### What the task requires
Whichever lines include the word "robot", copy them as they appear in the data.
^^^^
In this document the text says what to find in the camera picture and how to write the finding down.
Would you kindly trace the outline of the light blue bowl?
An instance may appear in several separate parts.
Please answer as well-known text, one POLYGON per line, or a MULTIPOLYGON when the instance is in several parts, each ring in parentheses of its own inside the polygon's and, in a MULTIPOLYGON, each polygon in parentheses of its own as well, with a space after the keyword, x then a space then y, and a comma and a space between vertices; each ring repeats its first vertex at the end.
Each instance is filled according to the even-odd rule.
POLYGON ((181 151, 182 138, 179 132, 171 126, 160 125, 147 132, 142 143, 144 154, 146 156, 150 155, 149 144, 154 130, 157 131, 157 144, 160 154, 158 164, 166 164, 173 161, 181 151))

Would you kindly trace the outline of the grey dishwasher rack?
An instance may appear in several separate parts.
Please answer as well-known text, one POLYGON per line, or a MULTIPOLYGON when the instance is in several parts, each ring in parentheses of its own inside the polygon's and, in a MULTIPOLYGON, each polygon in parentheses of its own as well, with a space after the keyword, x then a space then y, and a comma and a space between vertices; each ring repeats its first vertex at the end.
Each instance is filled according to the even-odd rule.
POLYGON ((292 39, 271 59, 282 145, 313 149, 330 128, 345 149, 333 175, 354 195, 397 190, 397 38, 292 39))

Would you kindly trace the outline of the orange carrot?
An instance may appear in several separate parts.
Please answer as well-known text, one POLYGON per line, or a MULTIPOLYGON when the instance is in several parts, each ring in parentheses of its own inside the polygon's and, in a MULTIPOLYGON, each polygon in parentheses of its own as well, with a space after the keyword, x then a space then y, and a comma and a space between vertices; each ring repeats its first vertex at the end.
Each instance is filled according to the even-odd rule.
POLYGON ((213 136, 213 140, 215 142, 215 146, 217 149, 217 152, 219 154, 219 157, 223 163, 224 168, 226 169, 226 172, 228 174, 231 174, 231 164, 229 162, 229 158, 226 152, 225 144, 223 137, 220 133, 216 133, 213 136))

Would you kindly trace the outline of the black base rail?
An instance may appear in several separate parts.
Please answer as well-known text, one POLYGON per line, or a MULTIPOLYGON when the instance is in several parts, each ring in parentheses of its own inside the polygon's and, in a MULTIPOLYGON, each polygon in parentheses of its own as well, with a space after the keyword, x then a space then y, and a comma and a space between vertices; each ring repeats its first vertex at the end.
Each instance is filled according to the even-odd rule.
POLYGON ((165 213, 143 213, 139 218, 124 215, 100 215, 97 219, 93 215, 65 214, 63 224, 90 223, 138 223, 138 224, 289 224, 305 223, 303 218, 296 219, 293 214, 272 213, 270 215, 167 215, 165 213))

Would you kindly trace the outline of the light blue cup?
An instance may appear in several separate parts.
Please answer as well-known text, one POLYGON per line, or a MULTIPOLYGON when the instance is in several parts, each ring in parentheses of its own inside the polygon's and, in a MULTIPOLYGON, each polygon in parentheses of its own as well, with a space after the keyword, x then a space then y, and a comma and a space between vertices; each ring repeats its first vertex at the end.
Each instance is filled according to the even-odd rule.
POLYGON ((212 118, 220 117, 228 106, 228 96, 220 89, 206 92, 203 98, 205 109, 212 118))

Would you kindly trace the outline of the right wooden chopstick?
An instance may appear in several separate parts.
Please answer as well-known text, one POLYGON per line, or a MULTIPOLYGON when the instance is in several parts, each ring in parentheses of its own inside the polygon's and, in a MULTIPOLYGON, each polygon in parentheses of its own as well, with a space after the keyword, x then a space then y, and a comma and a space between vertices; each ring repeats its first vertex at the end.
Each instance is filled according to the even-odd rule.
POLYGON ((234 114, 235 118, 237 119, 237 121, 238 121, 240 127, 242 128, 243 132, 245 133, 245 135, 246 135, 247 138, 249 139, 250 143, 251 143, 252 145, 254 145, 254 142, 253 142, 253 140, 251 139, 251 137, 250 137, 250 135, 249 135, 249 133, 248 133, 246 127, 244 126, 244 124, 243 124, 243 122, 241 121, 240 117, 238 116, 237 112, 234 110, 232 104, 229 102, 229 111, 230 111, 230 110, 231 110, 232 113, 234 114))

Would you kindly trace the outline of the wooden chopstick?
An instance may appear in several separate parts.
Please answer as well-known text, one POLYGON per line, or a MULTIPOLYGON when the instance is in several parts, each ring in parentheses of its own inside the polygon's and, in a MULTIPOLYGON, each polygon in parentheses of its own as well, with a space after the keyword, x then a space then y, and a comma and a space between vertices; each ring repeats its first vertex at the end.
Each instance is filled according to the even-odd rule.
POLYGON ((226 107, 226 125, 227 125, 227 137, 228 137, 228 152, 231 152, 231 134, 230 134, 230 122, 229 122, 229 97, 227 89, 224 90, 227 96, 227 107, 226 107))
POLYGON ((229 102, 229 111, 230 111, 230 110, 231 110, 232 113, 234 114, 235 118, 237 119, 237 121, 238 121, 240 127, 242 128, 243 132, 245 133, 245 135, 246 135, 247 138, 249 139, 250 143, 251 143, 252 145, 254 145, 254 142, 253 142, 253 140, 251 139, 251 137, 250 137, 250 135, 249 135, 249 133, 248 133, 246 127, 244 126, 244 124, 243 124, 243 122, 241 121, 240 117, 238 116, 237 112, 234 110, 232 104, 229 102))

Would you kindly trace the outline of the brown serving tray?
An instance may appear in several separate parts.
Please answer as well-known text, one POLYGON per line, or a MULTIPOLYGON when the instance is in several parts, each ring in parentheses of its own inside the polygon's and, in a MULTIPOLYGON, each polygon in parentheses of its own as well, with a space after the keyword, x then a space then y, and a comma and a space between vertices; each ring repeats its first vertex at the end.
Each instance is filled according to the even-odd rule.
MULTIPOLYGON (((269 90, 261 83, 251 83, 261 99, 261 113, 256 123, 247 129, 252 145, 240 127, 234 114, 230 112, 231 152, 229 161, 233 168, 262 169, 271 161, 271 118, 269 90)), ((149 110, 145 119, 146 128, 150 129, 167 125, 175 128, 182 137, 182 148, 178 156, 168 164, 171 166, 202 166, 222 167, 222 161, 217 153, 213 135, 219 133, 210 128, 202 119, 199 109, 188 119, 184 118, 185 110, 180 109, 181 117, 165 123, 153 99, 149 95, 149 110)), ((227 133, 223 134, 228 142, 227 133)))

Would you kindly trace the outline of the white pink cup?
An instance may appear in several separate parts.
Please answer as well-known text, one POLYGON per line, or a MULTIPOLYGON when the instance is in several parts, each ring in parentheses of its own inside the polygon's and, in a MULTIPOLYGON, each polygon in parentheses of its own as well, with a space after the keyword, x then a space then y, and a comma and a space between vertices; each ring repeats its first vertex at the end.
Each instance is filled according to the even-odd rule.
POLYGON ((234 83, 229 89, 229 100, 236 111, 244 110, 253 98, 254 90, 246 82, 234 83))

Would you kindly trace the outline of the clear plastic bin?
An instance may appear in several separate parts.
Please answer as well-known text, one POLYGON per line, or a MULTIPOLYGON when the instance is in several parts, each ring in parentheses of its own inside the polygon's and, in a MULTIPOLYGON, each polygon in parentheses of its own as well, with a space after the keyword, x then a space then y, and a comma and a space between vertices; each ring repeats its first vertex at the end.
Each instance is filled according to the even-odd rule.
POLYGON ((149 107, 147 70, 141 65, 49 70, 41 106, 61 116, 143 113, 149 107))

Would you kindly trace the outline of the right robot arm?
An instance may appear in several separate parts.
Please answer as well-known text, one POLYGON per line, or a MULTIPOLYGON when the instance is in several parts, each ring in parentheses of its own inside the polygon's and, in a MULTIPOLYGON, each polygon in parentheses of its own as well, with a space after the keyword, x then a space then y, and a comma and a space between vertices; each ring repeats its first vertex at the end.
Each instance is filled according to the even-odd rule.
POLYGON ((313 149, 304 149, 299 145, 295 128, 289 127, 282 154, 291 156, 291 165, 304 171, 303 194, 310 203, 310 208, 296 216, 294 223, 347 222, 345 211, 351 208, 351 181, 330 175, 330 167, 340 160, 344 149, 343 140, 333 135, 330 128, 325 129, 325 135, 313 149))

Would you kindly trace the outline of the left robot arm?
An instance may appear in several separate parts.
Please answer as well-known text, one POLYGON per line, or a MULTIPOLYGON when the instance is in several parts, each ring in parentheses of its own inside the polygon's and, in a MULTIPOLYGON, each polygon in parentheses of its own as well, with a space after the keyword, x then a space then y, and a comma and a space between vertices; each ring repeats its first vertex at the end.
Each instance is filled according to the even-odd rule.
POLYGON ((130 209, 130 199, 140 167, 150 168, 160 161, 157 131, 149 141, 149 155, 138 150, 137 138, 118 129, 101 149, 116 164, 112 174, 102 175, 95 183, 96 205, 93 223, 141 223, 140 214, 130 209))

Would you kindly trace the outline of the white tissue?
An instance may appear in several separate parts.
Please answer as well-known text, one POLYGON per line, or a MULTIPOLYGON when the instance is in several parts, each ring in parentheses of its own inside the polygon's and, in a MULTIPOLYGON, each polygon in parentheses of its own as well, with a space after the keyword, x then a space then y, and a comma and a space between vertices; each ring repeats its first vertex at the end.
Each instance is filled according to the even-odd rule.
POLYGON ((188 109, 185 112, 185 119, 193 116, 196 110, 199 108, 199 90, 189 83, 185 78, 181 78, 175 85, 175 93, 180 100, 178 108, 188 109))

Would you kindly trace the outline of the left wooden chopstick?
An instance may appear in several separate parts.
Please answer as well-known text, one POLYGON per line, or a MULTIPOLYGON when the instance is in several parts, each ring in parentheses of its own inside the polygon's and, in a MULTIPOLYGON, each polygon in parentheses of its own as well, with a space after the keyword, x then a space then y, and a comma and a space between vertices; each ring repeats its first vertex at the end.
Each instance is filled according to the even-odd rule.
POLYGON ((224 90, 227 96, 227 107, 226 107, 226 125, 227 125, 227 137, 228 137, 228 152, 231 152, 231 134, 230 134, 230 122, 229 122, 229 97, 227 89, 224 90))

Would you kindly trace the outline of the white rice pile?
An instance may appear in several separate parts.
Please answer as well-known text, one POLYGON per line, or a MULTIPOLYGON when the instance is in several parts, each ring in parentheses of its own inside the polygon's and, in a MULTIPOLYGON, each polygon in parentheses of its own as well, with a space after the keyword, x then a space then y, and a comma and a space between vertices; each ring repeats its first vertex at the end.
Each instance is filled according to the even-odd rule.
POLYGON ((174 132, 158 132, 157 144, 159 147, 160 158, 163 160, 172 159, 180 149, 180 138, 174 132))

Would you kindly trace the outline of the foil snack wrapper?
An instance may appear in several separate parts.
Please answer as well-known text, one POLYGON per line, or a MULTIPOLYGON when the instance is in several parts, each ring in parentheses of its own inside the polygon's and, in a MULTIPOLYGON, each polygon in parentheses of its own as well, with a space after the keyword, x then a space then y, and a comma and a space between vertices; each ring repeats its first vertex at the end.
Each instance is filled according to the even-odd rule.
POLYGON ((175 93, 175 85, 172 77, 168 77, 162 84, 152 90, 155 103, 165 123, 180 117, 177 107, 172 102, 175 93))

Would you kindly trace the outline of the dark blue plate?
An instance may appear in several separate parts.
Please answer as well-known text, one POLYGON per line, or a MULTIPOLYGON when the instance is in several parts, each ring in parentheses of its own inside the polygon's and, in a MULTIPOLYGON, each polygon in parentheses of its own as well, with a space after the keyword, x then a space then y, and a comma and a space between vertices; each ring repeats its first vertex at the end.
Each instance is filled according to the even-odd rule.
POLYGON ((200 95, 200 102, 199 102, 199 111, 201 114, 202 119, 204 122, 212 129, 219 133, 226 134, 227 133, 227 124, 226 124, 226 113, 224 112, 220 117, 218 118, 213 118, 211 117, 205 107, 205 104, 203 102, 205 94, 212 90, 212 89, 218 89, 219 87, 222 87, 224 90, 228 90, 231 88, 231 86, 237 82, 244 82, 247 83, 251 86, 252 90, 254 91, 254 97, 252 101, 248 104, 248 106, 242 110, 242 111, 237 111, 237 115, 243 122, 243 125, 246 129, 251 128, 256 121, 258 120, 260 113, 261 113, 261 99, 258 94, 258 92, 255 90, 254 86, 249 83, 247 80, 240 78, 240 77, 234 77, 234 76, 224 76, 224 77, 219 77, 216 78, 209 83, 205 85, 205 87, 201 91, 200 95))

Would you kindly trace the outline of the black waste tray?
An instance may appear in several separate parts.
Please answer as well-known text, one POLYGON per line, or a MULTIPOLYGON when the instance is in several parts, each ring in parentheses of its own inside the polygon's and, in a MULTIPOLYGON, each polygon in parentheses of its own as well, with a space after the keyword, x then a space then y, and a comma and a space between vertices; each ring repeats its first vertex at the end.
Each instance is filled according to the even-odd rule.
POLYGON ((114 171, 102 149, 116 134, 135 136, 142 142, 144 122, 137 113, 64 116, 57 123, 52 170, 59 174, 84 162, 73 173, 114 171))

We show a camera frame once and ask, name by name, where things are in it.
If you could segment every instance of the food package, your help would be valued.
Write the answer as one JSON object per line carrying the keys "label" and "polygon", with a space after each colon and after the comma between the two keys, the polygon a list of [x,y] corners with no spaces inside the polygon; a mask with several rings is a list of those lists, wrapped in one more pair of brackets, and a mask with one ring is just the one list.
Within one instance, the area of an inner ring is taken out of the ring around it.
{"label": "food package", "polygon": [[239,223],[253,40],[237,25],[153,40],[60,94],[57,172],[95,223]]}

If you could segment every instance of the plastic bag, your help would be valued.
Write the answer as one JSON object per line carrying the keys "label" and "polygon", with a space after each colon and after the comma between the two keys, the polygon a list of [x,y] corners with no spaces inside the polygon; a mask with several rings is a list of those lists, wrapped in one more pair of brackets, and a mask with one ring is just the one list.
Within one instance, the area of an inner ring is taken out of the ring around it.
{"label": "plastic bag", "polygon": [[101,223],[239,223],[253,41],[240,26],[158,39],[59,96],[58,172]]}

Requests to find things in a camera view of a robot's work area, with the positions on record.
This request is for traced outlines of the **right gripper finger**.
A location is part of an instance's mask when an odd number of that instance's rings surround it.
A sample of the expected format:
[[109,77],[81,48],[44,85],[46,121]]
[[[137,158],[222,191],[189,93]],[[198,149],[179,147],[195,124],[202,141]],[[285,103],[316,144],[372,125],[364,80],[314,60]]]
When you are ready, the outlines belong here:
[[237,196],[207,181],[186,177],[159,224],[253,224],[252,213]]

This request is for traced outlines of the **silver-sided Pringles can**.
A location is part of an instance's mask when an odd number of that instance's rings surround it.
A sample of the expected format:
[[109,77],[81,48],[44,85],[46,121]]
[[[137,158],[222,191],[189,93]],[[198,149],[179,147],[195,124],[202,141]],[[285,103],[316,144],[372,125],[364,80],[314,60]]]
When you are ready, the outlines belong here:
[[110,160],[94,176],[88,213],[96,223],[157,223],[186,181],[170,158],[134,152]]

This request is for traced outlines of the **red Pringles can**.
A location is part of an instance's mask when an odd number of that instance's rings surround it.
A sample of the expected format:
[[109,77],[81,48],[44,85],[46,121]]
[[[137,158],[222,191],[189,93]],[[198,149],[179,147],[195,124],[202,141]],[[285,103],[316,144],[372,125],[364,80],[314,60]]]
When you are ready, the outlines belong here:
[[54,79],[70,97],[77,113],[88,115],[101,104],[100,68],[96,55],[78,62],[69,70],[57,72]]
^^^^
### Output below
Would you kindly trace the outline of the right robot arm?
Would you kindly trace the outline of the left robot arm?
Requests to find things in a camera view of a robot's work area, with the positions on record.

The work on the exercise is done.